▸ AIM OF THE EXERCISE:
After the line containing "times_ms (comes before", write nothing more; before it, reproduce every line of the material below exactly, starting with the first.

▸ RECORDS SHOWN:
####################

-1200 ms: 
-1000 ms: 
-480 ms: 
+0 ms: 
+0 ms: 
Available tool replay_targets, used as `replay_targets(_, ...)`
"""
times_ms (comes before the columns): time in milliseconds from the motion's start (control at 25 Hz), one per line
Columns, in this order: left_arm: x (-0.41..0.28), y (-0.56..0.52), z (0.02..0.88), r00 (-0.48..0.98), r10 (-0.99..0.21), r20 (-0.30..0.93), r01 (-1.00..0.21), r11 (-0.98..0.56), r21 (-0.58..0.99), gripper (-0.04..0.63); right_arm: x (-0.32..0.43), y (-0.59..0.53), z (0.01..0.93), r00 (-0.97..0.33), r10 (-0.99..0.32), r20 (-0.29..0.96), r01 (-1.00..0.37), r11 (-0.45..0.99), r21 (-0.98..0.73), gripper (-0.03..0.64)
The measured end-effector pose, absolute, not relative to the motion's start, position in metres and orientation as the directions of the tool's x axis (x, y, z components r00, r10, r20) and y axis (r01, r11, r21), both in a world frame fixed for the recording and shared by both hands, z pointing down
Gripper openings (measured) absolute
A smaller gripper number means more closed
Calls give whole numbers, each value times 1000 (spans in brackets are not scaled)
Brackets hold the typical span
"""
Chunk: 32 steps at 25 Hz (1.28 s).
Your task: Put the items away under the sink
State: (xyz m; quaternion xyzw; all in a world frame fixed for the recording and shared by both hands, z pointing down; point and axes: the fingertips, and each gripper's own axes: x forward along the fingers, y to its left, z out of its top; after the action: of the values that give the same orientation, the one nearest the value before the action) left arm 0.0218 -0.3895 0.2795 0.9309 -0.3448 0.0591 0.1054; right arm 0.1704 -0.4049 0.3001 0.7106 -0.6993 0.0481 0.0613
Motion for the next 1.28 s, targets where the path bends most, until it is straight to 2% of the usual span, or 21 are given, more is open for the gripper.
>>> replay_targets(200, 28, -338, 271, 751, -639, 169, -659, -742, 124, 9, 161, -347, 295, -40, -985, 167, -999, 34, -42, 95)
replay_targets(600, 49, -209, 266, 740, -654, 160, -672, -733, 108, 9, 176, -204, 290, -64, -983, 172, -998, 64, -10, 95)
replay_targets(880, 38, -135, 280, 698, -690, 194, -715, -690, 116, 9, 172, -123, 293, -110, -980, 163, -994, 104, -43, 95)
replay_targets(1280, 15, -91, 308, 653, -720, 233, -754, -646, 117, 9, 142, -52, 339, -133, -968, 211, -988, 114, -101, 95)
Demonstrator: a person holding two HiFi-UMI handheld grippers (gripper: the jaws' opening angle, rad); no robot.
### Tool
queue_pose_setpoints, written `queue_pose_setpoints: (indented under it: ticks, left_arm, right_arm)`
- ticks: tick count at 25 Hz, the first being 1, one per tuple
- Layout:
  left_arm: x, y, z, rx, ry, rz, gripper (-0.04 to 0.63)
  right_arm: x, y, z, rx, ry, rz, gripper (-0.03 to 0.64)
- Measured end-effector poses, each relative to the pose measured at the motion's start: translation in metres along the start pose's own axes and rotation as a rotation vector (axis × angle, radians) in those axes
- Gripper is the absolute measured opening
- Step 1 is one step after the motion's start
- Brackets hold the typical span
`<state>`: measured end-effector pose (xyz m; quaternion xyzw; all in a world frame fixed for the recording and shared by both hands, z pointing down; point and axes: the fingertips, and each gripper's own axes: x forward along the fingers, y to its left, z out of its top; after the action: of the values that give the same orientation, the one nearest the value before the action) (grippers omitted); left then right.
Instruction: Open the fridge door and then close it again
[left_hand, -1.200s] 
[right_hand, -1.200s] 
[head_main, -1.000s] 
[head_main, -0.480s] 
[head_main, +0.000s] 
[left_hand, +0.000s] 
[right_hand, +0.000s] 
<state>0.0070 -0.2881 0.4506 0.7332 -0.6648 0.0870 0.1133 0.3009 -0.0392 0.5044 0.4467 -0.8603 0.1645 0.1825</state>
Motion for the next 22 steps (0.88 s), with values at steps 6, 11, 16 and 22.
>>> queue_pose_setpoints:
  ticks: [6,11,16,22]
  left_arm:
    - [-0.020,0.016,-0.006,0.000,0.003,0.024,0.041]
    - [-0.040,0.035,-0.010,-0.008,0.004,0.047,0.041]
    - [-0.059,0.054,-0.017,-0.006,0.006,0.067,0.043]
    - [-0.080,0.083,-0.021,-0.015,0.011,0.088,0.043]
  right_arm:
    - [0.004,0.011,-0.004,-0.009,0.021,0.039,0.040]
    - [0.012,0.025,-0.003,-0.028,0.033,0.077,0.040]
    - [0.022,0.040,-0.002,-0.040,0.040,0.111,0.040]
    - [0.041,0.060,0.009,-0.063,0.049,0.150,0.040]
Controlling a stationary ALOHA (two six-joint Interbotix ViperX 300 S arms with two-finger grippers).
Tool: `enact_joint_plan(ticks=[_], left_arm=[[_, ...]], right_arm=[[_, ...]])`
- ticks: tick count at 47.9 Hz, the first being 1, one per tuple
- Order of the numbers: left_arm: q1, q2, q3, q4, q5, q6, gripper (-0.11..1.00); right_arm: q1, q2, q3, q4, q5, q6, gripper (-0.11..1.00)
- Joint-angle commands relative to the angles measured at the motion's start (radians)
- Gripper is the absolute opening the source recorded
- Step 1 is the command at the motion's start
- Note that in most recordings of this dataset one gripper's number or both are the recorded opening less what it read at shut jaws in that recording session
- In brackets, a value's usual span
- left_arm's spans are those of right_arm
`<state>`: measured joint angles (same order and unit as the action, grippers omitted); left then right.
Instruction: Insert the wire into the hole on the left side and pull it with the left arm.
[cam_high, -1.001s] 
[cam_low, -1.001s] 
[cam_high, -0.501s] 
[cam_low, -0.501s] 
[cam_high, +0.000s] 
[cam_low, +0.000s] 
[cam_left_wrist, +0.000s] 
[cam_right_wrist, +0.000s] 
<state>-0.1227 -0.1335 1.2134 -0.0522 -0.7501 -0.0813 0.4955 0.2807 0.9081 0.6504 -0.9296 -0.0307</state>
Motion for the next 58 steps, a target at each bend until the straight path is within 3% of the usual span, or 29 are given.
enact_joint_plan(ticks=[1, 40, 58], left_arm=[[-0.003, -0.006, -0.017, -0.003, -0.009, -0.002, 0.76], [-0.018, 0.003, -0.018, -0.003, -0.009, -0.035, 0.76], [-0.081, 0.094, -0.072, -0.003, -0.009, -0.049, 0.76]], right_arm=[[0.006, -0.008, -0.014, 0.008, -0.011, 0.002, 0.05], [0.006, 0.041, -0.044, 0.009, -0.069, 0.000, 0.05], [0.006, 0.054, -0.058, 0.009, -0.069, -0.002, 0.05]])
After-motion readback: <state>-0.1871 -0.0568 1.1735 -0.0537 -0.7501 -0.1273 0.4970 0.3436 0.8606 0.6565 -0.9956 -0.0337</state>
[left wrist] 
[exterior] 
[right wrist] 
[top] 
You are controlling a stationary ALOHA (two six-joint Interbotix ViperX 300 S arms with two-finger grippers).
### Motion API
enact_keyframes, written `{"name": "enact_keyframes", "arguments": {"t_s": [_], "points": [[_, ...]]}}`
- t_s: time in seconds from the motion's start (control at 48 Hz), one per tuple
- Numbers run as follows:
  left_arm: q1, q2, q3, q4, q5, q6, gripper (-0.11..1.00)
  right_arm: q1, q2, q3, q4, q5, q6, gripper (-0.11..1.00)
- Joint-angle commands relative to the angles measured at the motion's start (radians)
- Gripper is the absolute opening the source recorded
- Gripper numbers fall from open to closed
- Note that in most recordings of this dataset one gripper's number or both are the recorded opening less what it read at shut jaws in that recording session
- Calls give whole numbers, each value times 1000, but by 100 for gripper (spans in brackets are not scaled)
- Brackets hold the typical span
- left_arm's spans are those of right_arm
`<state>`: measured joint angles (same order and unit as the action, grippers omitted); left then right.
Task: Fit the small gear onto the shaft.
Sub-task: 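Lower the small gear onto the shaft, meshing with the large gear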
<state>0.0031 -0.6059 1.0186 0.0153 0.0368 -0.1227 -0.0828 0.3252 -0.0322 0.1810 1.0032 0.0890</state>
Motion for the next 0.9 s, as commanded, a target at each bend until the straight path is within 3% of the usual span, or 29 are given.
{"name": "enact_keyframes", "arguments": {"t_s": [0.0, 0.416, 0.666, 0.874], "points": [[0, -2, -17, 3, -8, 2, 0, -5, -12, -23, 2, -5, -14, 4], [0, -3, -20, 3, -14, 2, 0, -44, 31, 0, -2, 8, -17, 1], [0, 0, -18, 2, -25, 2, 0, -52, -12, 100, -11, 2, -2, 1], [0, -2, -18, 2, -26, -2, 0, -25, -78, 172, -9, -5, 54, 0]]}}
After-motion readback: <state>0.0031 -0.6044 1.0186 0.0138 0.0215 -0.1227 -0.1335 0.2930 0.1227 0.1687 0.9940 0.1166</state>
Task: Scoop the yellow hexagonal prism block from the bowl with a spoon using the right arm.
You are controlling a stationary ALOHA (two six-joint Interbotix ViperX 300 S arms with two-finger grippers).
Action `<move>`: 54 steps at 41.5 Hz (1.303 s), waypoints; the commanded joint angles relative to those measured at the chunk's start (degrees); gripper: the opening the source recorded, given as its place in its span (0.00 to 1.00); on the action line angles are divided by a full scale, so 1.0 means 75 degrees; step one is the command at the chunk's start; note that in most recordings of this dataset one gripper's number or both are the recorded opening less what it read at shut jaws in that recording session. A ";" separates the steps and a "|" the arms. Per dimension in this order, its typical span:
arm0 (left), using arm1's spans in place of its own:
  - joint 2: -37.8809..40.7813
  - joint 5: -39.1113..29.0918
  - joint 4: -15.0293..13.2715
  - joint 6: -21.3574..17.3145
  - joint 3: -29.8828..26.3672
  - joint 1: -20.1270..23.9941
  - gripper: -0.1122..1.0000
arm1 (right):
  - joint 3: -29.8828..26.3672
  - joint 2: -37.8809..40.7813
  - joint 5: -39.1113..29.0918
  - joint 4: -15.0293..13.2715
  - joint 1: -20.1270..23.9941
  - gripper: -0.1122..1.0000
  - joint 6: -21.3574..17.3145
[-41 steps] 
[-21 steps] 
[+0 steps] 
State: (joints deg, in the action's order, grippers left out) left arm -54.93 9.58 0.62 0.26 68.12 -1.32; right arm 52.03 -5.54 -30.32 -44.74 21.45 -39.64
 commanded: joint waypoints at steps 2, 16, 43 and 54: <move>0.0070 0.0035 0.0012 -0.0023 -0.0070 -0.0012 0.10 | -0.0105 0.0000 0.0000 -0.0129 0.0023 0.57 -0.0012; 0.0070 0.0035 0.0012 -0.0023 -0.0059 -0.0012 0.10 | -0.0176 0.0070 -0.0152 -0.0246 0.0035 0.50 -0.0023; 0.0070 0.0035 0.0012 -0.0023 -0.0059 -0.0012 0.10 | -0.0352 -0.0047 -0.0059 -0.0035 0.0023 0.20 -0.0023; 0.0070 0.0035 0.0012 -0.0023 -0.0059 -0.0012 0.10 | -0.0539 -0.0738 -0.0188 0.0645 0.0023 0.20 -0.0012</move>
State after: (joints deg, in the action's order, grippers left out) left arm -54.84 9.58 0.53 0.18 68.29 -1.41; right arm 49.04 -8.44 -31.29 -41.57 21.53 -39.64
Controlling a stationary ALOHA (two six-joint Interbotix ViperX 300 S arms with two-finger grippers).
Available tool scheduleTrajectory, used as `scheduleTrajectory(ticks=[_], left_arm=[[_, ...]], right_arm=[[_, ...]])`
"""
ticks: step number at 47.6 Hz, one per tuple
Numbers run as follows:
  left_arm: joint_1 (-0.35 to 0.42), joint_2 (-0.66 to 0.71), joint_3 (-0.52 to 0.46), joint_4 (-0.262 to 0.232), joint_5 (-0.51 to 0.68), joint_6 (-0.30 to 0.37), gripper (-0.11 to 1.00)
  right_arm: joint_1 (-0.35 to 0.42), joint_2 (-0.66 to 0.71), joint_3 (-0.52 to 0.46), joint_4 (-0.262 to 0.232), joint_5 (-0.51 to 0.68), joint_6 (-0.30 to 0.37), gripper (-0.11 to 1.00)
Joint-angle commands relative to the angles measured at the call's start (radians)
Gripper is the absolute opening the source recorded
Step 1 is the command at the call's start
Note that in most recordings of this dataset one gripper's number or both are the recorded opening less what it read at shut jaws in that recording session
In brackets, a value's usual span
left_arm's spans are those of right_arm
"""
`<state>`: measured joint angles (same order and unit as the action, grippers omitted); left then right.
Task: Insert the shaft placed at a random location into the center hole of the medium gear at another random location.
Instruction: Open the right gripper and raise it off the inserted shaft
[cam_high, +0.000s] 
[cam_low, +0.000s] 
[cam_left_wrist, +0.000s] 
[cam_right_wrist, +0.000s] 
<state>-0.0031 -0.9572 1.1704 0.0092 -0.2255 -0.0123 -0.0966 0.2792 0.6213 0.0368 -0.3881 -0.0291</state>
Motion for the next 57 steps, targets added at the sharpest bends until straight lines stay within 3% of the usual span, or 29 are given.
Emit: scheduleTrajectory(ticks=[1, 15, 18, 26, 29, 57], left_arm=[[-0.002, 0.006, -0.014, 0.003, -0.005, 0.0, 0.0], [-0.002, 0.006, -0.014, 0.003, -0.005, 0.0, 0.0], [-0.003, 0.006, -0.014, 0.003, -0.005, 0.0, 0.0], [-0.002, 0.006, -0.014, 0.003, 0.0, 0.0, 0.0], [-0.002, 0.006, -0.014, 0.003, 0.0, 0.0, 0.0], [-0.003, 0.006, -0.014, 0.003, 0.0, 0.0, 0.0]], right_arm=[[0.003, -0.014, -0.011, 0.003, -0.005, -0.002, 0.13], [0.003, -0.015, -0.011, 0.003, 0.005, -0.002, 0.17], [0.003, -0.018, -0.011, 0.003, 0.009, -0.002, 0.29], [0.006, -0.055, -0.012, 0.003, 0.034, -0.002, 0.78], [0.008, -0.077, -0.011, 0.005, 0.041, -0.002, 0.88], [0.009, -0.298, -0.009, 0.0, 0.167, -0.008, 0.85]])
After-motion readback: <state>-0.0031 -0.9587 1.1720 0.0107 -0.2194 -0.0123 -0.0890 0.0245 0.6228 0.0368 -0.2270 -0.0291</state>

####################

▸ SOLVED PROBLEM:
-1200 ms: 
-1000 ms: 
-480 ms: 
+0 ms: 
+0 ms: 
Available tool replay_targets, used as `replay_targets(_, ...)`
"""
times_ms (comes before the columns): time in milliseconds from the motion's start (control at 25 Hz), one per line

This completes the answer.